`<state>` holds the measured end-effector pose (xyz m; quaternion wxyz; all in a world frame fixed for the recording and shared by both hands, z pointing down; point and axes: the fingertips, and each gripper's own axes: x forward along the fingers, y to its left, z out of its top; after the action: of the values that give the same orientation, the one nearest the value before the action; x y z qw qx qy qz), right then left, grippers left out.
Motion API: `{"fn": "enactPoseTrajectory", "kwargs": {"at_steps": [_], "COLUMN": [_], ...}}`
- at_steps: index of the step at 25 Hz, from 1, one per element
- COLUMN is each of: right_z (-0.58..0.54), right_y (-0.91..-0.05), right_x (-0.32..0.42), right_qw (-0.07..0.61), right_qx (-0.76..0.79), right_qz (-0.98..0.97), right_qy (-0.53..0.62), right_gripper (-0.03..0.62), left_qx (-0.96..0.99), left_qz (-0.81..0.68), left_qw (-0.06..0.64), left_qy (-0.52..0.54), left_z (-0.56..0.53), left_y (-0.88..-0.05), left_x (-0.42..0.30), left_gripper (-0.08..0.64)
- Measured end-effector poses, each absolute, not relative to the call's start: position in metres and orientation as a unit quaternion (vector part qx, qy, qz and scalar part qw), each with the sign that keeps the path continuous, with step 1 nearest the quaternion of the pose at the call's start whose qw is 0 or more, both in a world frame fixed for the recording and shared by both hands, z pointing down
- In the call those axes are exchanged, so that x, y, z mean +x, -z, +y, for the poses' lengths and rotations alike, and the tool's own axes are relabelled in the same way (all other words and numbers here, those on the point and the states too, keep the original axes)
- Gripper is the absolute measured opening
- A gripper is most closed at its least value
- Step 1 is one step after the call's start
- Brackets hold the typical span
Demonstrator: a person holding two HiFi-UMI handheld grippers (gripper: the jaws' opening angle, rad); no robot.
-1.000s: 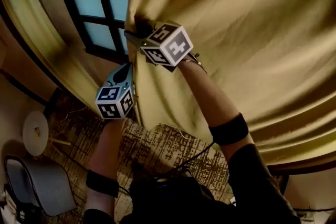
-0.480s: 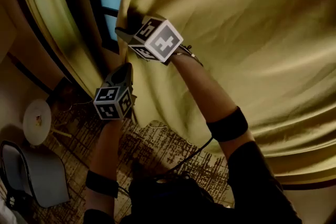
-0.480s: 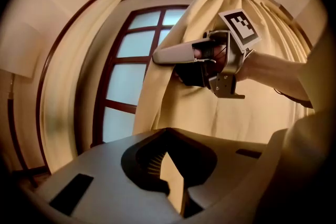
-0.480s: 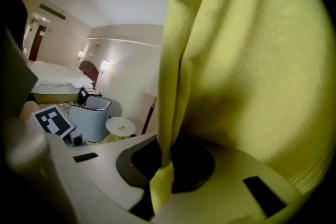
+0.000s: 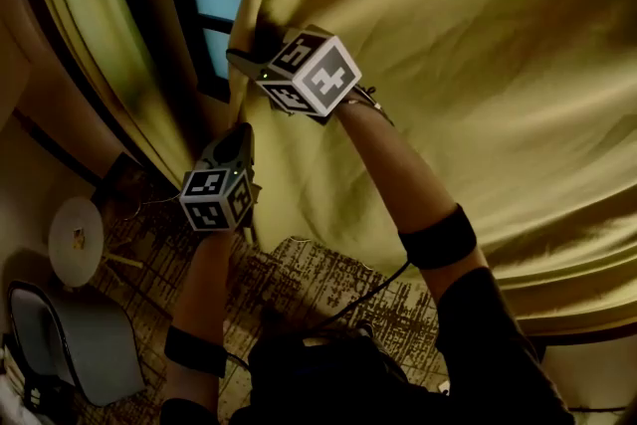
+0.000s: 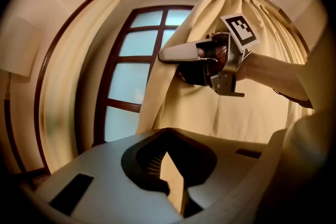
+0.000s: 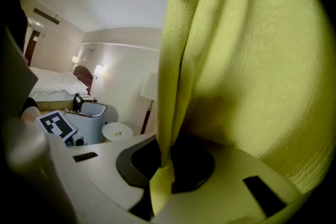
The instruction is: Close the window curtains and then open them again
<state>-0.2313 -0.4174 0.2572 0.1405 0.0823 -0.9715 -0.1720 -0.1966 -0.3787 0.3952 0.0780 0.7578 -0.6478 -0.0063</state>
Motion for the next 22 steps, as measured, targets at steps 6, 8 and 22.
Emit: {"fn": "enactPoseTrajectory", "kwargs": {"at_steps": [6, 8, 22], "right_z": [-0.433, -0.438, -0.456], "right_y": [-0.272, -0.272, -0.322], "right_x": [-0.209, -0.194, -0.025], "right_qw": [0.153, 0.155, 0.164], "right_qx": [0.145, 0.18, 0.405], "right_qz": [-0.966, -0.96, -0.894], "right_qy": [0.15, 0.148, 0.098], "right_gripper": [0.038, 0.041, 0.168], "left_qx": [0.785, 0.802, 0.845], "left_qz": [-0.616, -0.592, -0.527], "left_qw": [0.074, 0.076, 0.089], "left_qy": [-0.002, -0.009, -0.029], "left_z": [-0.378, -0.381, -0.371], "left_y": [-0.398, -0.401, -0.426], "left_x": [-0.198, -0.191, -0.097], "left_gripper": [0.003, 0.003, 0.003]}}
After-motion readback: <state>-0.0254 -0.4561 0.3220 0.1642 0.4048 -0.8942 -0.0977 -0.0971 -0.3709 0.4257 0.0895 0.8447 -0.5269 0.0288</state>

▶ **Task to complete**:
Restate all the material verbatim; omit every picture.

▶ **Finished exercise**:
`<state>` holds the measured end-effector pose (xyz m; quaternion wxyz; all in a world frame fixed for the recording and shared by both hands, z pointing down; point and axes: the fingertips, and each gripper's own axes: x forward along the fingers, y to its left, z out of its top; after the action: of the values that give the same orientation, the one nearest the value before the action; x y z qw qx qy qz), right then left, grippers left out.
Motion API: `{"fn": "enactPoseTrajectory", "kwargs": {"at_steps": [_], "COLUMN": [_], ...}}`
- at_steps: index of the step at 25 Hz, from 1, one per element
- COLUMN is each of: right_z (-0.58..0.54), right_y (-0.91..-0.05), right_x (-0.32..0.42), right_qw (-0.07..0.61), right_qx (-0.76..0.79), right_qz (-0.98..0.97), right_qy (-0.53..0.62), right_gripper (-0.03..0.62), left_qx (-0.96..0.99), left_qz (-0.81..0.68), left_qw (-0.06..0.64), left_qy (-0.52..0.54), left_z (-0.56..0.53), left_y (-0.88..-0.05), left_x (-0.42..0.30), left_gripper (-0.08..0.64)
- Measured end-effector poses, each absolute, not relative to the call's start: position in metres and orientation as a unit quaternion (vector part qx, qy, qz and scalar part qw), each with the sign that keeps the path continuous, with step 1 nearest the quaternion of the pose at the call's start whose qw is 0 or more, both in a world frame fixed for the recording and shared by both hands, z pointing down
- In the call those axes are exchanged, so that x, y, z mean +x, -z, +y, for the poses' lengths and rotations alike, and the tool's own axes are relabelled in the same way (all other words and numbers here, those on the point and the states too, keep the original axes)
- Gripper is the absolute measured opening
- A gripper is most closed at its least value
- Step 1 is one step after the call's start
- Brackets hold the typical span
Demonstrator: a person holding two HiFi-UMI handheld grippers (gripper: the jaws' opening angle, rad); no robot.
-1.000s: 
-0.480s: 
-0.480s: 
-0.480s: 
+0.000s: 
+0.000s: 
+0.000s: 
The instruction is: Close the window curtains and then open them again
<state>-0.2313 -0.4174 0.2572 0.1405 0.0823 -0.9715 -0.1720 -0.1966 -0.3787 0.3952 0.0780 0.7578 -0.6478 -0.0063</state>
Motion for the next 22 steps, as measured, targets at steps 6, 8 and 22.
Emit: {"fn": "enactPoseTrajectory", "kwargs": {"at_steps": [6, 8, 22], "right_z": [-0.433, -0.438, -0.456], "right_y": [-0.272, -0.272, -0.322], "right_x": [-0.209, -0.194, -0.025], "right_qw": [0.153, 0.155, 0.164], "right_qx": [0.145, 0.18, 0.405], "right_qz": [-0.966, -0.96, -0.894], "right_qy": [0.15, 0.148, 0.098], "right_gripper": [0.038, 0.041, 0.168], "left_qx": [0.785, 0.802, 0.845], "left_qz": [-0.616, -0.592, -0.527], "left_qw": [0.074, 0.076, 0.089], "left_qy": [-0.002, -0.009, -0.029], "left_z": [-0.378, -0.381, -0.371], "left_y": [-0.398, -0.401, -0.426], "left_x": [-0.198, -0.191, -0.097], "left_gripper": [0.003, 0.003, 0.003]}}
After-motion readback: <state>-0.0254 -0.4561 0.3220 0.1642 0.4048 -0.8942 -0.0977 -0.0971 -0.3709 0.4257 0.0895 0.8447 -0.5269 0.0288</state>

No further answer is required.